Üniversiteye başladığımda öğrenci topluluklarına üye olayım bari deyip toplulukları araştırmaya başladım. E tabi ilk gözüme çarpan, çocukluğumdan beri ertelediğim Dans Topluluğu oldu. İçeriğinde sırasıyla Latin Dansları, Salsa ve Arjantin Tango dersleri olduğunu öğrendim. İlk kayıt yaptıranlar arasına girdiğimde mutluluktan uçmaya başlamıştım bile.
Bilirsiniz öğrenci topluluklarında en revaçta olan topluluktur dans topluluğu. Bizim üniversitede de aynı durum söz konusuydu ve yoğun kayıt dolayısıyla derse katılımı sınırlamak için kura yöntemine başvurulmuştu.
Listelerin açıklanmasını heyecanla beklemem, listede adımı görememekle hüsrana dönüşmüştü.
İlk dönem umudumu kesip başka şeylerle uğraştım. 2.dönem kayıtlar tekrar alınmaya başladı ve bu sefer ilk kayıt yaptıran ben olmuştum. Şanslıydım çünkü ilk dönem kayıt yaptıranlardan çok katılan olmamıştı ve bu sefer çok cüzii bir ücret karşılığında kayıt yapılıyordu.

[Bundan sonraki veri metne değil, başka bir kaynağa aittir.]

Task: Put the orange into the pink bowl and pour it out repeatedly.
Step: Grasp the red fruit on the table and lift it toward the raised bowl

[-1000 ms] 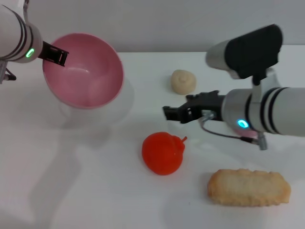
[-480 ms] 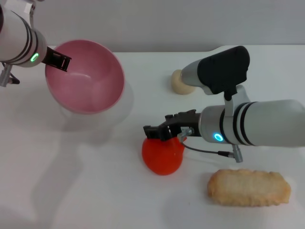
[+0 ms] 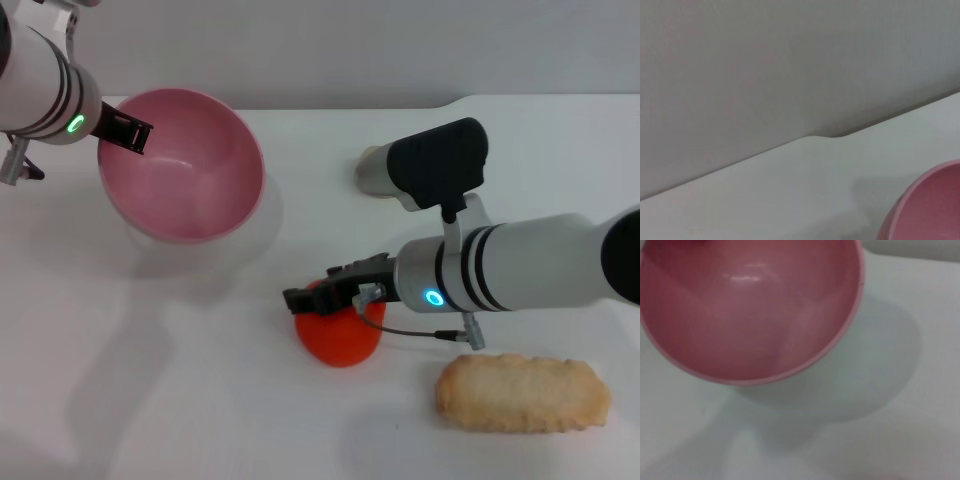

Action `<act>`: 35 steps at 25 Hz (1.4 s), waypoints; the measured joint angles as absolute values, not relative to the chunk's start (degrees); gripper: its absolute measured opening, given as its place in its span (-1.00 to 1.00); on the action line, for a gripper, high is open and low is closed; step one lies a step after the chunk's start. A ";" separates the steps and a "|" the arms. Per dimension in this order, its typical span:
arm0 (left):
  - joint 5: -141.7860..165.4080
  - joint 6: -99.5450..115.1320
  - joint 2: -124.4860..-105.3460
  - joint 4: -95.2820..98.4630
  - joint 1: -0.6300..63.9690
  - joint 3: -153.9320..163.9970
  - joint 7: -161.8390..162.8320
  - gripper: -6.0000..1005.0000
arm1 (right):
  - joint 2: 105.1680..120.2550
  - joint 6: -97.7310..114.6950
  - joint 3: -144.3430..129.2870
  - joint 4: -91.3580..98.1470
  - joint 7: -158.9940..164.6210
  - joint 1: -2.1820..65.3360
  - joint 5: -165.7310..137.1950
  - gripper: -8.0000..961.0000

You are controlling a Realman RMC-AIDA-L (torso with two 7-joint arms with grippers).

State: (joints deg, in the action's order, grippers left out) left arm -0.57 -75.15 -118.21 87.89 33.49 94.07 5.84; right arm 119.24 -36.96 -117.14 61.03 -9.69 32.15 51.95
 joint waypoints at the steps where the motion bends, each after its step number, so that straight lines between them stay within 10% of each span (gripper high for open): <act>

Bastım parayı kayıt yaptırdım bende :)
Benim üniversiteye başladığım sene devam zorunluluğu olmadığından bütün ömrüm medikonun önünde, topluluğun standında geçiyordu. Tevekkeli değil ilk sene 5 dersi verememem.
2. sene o yılın revaçta olan dansı Arjantin Tangosuydu. İlk zamanlar pek hoşuma gitmese de öğrendikçe daha çok sevmeye başladım.
Diğer senelerde artık bende topluluğun kalıcı üyelerinden oldum ve üniversite hayatım boyunca hep dans ile iç içeydim. İlerleyen senelerde Arjantin Tangosu eğitmeni oldum. Partnerimle şenlikler için gösteri grubu oluşturup, onlara kareografi çıkarıp çalıştırdık falan.
Okulun son yılı dansı bırakma kararı aldım, aldırıldım hatta :) 2 sene falan dans etmedim. Ama içimdeki özlem hiç sönmedi. Çünkü insan dans ederken her şeyi unutuyor, sanki bulutlarda uçuyor.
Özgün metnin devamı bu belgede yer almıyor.